Speaking of which, I was thinking about picking up Ulysses soon and wanted to hear some thoughts about getting the annotated book by Gifford as well or should I try to get through it without it?

I've read Ulysses three times now and the Gifford annotations are really helpful. It is entirely possible to get through it without the annotations (I did for my first two times), but the annotations provide a lot of historical, geographical, and linguistic context (i.e. slang and the occasional translation). It provides little to no analytical work, so you still have to do all of that, but it will increase your comprehension of the text making analysis easier. I'd definitely recommend it. It's super thorough so what I did when I used it was just glance at it whenever I came across a confusing plot point or term.

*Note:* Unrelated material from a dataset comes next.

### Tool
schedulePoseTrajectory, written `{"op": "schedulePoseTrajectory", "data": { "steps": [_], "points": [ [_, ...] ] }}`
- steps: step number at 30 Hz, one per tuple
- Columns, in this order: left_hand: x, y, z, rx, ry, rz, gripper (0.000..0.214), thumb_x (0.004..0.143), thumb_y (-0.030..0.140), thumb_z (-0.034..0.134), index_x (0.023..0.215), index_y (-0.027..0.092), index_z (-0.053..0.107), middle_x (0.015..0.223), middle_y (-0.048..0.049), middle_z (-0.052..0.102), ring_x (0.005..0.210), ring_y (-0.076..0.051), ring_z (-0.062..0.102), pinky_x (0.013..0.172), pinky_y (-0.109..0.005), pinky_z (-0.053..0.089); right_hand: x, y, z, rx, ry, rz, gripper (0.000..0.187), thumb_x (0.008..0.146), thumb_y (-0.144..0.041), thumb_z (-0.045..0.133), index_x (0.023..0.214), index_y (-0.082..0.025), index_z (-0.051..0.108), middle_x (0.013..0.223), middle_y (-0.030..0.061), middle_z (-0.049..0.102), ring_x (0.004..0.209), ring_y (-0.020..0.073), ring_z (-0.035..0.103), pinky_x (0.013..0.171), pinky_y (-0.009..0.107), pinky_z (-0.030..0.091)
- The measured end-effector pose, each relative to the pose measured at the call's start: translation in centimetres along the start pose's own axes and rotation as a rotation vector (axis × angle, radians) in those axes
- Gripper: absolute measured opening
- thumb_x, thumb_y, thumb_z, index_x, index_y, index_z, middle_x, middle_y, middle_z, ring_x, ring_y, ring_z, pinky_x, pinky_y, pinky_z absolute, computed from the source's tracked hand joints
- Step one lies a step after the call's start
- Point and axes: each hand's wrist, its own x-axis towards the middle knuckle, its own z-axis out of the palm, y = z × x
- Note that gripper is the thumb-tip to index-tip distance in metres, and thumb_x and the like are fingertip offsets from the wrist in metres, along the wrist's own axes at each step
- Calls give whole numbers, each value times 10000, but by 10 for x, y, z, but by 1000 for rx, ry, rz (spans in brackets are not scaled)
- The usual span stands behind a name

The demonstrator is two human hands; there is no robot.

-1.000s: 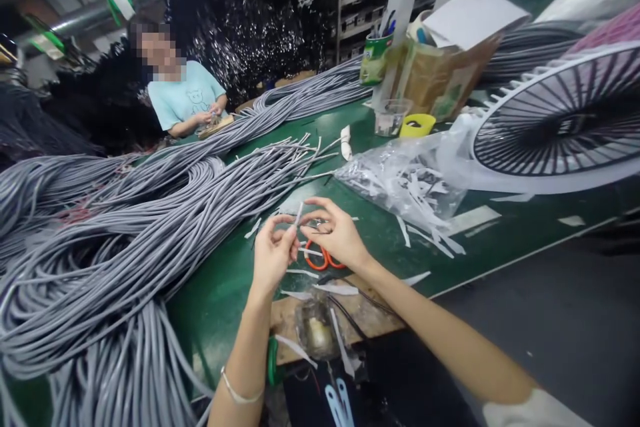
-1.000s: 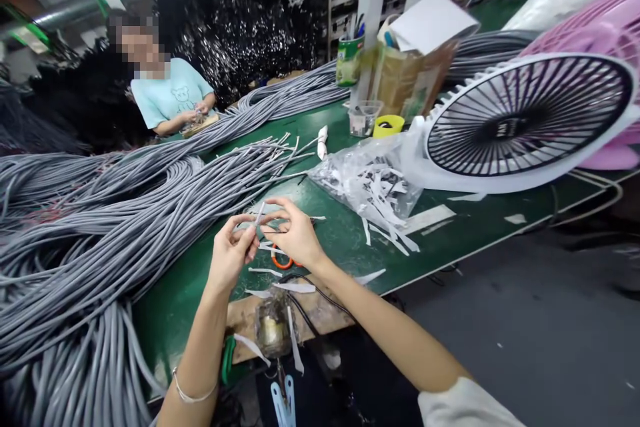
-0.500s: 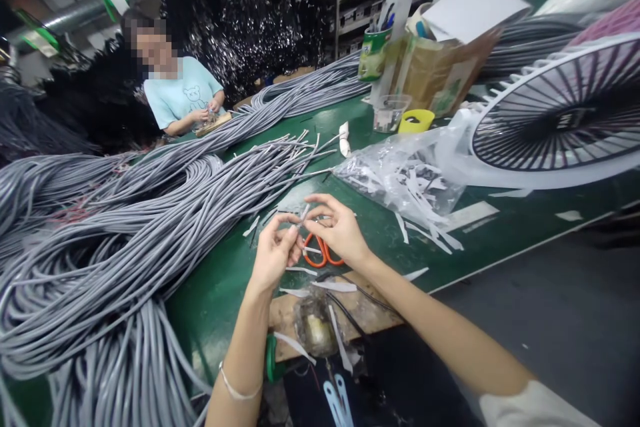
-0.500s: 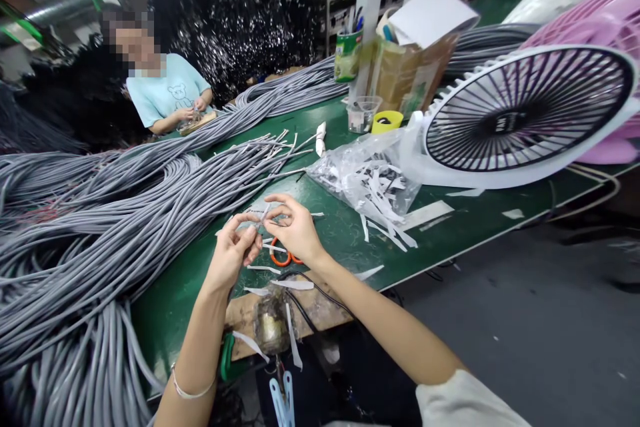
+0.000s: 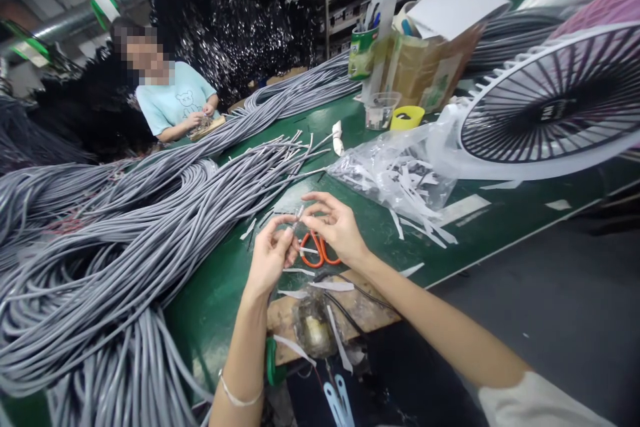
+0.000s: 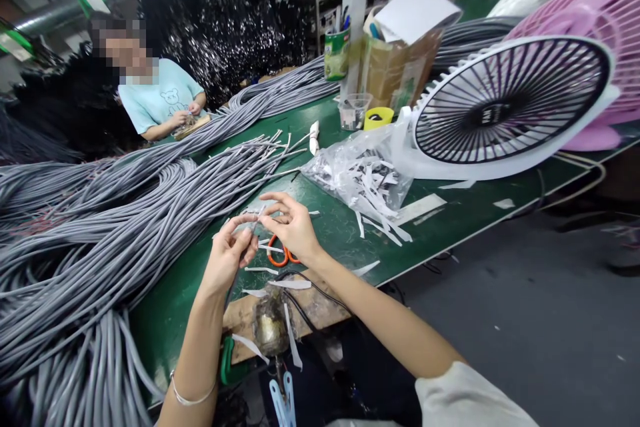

One thing to be aware of is that the Gifford annotations are numbered for a specific printing of the book since Ulysses has a really odd publication history. I used the annotations while reading the hardcover "Modern Library" edition and I'm of the ilk strongly advising you to stay away from the Gabler edition (and supposedly there's a "Reader's Edition" of Ulysses that's just horrendous EDIT: Found out why. It was edited by Danis Rose and you should avoid any editions of Joyce that he has had a hand in). Gabler was released by the Joyce Estate after his edition came out and hundreds of errors were described line-by-line by critics. I honestly don't know why people still have it in circulation.

Sorry for all of the info. I just really like Joyce. Feel free to PM me once you start if you want to talk about it although it's been about 2 years since the last time I read it.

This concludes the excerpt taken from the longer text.